Foreign direct investment in Brazil, for example, goes to areas that are seen as having potential, not to those impoverished ones where the multilateral banks are busy. As for the World Bank itself, there are two main strands to its change of policy. First, a shift in the lending profile to areas such as health, education and micro-credit.

Second, a more comprehensive view of development that involves working with governments, with the private sector, with communities – no longer “a project here and there’’. This evolution in World Bank thinking has been reflected in the regional development banks, albeit with long delays. The ADB, for instance, just instituted a “poverty strategy’’ in November 1999. In its latest press release, it notes that 40 per cent of the loans approved last year are focused directly on poverty reduction.

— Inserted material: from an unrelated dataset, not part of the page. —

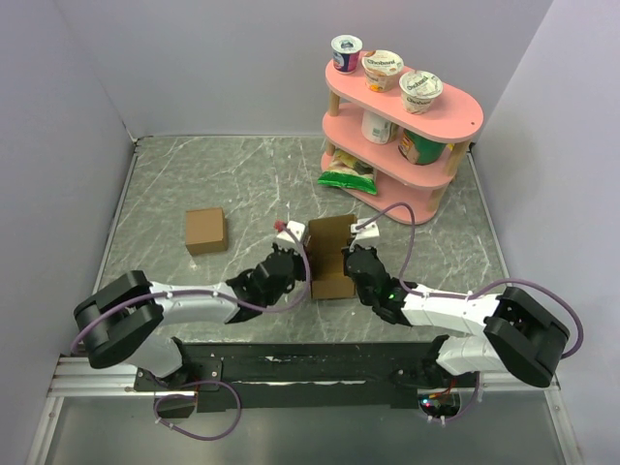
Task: Fold the paper box
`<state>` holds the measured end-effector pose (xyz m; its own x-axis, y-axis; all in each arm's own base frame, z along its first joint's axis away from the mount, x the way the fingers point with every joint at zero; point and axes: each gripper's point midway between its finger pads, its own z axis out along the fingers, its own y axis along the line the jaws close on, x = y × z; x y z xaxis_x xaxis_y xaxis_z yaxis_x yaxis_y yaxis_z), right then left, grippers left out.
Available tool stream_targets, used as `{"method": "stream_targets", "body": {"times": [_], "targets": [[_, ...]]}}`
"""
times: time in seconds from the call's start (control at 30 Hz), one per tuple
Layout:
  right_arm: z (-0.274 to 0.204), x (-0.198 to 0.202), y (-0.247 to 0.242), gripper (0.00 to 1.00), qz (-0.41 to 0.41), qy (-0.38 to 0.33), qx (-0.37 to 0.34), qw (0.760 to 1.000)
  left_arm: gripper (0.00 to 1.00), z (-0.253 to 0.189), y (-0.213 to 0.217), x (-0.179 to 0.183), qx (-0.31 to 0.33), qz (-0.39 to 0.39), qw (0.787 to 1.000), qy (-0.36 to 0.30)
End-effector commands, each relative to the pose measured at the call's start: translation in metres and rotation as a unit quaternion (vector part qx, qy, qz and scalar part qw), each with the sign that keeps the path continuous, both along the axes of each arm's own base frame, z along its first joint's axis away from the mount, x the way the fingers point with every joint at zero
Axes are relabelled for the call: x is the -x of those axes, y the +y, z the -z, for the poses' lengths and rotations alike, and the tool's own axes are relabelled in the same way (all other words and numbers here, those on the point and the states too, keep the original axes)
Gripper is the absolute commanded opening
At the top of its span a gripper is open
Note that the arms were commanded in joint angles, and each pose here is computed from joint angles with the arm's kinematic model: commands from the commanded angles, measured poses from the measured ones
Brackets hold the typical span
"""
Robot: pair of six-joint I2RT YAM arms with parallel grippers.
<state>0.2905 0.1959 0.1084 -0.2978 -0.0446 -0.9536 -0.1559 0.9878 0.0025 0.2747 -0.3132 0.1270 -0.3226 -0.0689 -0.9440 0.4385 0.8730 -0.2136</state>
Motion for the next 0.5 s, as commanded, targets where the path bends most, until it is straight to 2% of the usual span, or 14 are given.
{"method": "stream_targets", "body": {"times": [0.0,0.3,0.47], "targets": [[-0.029,-0.002,0.026,0.0,-0.008,-0.015,-0.064,0.998,0.01,0.018,-0.011,0.034,-0.007,0.033,0.999,0.001],[0.001,0.02,0.027,0.0,0.006,0.001,-0.049,0.999,0.01,0.03,-0.024,0.039,-0.012,0.016,1.0,0.024],[0.012,0.033,0.025,0.0,0.01,0.003,-0.057,0.998,0.01,0.013,-0.028,0.032,-0.008,0.002,1.0,0.022]]}}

The non-government organisations (NGOs), though, point to the gap between rhetoric and practice. But if they criticise the Bank for non-practice, they slate the regional banks even more, saying they are overly bureaucratic, recruitment is based on nationality rather than merit, they are too intent on seeking an internal consensus for projects, and there is some corruption within them.

Realistically, a degree of all those characteristics is a given in any multilateral organisation. Other than dismantling the banks – which all but their harshest critics abstain from – the most that can be hoped for is a decrease in the levels of these practices. From all of the above, it seems apparent that the development banks and the IMF must step up their efforts with some reforms and take others on board.

Here are some suggestions from The Banker:

1. Increase the dialogue with NGOs. They are often close to the ground and can have constructive input into project design and implementation.

2. Step up the use and development of performance benchmarks to evaluate loan efficiency. Institute external bodies to do so rather than, for instance, the World Bank’s internal operation evaluations department. Misuse and misappropriation of funds is a valid criticism of a number of projects.

3. Institute an outside body to vet candidates for posts within the banks. Although some degree of selection based on nationality may be politically necessary, this could become less of a determinant.

4. Prioritise good governance, which affects the poor the most, in a more effective way by tying in improvements to legal systems, justice systems and financial systems to the agreement with the multilateral organisation involved, the sanction being a halt in disbursements.

5. Create boards that are independent of shareholder governments, rather like central bank boards or committees, where recipient governments would have influence. This would make loan decisions politically neutral, instead of, for example, products of US or Japanese foreign policy.

6. Give the loan recipients more of a say in individual projects. For example, the HIPC initiative means countries have “poverty-reduction strategy papers’’ saying what money from relief will be spent on and, in theory, giving them more input. But the nations involved say the IMF and the multilateral banks do not seem to have realised this.

7. Drop the excessively ambitious poverty goals. The World Bank, for instance, has missed every deadline it has set so far. There is scarce evidence its latest aim – to halve extreme poverty by 2015 – will be achieved.

8. Our “pie in the sky wish”: ensure Congress approves the US contribution to HIPC.

As Horst Köhler takes over the IMF after heading the European Bank for Reconstruction & Development, these are but some of the tasks he faces.

He and James Wolfensohn have their work cut out.